Since we have become the opposite of gyms who just encourage their members to spend just endless hours on the treadmill and bike, it’s always vital to tell you why.

The variety in the gym has never been greater, and there is a strong reason for doing every one of these new and old exercises.

Every exercise has an energy cost.

Walking slowly has a relatively low energy cost, whilst doing sprints full tilt up hills has a very high energy cost.

Flipping tyres has a high energy cost, whilst pedaling at low intensity on a spin bike will have a low energy cost.

It stands to reason that if you doing a number of high energy cost exercises in your workouts, you are going to get much better results than most people who go through the motions at most other places.

This is not to say that you have to do every single toughest exercise there is, in every workout!
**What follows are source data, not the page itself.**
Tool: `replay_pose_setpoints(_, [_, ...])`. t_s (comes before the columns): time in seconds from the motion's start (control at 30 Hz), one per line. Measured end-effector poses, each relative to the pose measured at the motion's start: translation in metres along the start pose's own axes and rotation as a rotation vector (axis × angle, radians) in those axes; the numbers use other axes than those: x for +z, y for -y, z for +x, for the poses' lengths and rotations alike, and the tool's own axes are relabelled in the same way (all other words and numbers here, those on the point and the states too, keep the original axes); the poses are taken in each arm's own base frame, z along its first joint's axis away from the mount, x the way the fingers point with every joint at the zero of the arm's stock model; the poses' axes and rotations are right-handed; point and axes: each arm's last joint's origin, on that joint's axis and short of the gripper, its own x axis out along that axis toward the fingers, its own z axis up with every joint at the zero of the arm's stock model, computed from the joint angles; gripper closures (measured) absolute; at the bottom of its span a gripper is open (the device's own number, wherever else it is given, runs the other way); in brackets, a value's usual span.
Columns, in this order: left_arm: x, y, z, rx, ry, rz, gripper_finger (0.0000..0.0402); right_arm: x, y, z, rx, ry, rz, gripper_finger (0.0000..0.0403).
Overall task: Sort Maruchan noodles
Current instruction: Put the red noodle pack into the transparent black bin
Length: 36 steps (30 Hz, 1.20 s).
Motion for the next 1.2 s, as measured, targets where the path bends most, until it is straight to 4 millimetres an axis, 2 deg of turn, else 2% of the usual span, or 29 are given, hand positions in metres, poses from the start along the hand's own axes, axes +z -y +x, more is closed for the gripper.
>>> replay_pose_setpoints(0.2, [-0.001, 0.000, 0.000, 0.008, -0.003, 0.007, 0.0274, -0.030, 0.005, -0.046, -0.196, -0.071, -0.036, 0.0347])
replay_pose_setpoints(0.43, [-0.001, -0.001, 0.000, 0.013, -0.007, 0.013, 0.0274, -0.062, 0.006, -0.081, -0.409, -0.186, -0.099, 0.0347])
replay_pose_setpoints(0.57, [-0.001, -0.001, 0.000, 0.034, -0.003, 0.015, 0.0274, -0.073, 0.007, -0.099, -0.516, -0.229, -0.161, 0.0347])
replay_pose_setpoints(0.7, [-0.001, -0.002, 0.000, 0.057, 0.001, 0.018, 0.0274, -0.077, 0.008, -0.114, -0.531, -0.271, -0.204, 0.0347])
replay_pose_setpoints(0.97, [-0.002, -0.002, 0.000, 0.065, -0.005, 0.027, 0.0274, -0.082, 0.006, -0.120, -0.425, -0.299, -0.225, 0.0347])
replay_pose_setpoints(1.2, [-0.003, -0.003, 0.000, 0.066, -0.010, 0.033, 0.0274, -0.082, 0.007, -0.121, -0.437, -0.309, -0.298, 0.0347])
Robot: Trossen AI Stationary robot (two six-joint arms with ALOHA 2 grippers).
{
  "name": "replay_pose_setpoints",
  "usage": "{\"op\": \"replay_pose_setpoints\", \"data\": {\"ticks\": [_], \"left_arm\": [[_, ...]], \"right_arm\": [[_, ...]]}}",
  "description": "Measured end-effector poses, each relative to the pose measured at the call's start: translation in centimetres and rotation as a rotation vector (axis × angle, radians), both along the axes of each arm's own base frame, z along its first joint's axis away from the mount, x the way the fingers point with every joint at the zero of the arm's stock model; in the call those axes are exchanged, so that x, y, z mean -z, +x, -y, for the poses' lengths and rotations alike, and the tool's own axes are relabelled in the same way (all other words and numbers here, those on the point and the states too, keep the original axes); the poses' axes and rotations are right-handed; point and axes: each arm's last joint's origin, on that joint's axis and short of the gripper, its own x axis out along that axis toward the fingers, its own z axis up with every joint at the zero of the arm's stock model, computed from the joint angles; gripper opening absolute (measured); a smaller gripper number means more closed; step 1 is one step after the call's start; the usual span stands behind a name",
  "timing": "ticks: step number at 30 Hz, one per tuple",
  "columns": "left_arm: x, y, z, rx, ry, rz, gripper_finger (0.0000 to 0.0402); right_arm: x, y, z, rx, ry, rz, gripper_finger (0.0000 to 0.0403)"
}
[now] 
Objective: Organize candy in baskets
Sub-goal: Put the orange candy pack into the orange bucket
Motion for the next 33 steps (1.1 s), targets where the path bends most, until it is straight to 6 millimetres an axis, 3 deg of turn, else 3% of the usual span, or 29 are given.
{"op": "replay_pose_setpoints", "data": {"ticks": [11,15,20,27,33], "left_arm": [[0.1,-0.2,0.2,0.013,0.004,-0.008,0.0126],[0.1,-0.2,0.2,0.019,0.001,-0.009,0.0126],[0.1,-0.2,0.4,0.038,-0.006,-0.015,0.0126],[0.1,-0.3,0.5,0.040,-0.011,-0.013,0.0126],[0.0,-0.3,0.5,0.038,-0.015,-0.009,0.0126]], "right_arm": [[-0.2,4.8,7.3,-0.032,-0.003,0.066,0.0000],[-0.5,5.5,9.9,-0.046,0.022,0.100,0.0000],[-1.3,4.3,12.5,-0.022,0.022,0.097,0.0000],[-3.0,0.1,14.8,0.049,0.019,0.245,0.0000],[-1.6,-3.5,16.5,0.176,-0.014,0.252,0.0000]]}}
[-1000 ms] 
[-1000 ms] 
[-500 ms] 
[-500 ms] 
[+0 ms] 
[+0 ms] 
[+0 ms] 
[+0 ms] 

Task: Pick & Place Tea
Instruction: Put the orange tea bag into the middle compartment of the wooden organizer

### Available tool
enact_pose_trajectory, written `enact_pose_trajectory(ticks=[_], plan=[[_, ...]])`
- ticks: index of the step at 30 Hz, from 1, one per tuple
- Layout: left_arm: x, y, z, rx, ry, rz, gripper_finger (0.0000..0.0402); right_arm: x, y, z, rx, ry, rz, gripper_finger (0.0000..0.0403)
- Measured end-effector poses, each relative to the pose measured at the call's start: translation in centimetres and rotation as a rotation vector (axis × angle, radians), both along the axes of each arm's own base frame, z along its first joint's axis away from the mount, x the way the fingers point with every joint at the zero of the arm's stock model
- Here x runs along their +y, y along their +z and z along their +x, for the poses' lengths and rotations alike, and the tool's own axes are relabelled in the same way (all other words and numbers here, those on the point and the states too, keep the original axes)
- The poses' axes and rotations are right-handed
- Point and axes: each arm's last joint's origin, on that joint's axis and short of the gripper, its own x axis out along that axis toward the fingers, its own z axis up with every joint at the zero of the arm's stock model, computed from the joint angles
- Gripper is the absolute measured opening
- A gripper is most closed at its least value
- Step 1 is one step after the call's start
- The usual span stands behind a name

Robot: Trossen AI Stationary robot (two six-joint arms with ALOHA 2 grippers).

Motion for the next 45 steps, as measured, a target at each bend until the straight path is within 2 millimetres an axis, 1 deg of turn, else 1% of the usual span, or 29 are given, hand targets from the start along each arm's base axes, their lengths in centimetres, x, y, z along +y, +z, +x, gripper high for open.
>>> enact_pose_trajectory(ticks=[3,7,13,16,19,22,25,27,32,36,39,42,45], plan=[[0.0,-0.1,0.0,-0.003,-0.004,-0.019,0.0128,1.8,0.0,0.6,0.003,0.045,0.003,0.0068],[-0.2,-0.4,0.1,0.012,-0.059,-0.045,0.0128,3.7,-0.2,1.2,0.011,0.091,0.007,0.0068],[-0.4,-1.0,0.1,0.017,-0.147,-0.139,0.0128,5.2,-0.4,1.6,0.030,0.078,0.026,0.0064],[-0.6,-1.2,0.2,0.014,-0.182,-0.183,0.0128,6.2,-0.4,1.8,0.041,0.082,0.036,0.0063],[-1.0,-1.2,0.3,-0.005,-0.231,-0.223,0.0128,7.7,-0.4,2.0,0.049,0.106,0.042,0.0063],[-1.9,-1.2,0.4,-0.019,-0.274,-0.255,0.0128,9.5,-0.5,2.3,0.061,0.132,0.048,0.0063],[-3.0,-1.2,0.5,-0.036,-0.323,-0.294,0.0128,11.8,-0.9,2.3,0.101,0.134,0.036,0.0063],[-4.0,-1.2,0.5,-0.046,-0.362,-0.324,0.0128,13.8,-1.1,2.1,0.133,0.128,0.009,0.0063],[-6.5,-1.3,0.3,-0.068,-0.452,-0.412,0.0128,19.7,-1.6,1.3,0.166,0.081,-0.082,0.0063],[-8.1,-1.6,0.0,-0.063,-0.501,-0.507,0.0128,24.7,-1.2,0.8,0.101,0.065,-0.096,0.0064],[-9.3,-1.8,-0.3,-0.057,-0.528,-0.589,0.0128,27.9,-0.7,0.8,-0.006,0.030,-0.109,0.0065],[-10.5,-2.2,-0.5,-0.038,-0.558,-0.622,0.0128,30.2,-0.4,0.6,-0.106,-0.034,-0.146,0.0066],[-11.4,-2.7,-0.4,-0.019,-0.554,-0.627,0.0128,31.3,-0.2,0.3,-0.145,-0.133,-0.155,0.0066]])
That is wrong and often dangerous and counter productive.

Thinking about your exercise programme though is vital, and to constantly question yourself if you are really getting the best out of your training each time is a very healthy place to be.

There is a chart on the whiteboard showing what methods and equipment you are using, and how your results are developing.

Chances are that if you are employing all the things available to you in the gym right now over the course of a week, and using them on different days and getting better on them by the week, then over time your results are going to go through the roof-this is afact.

You may be tired to start with getting used to new movements, but the overall result will mean you become a much better athlete!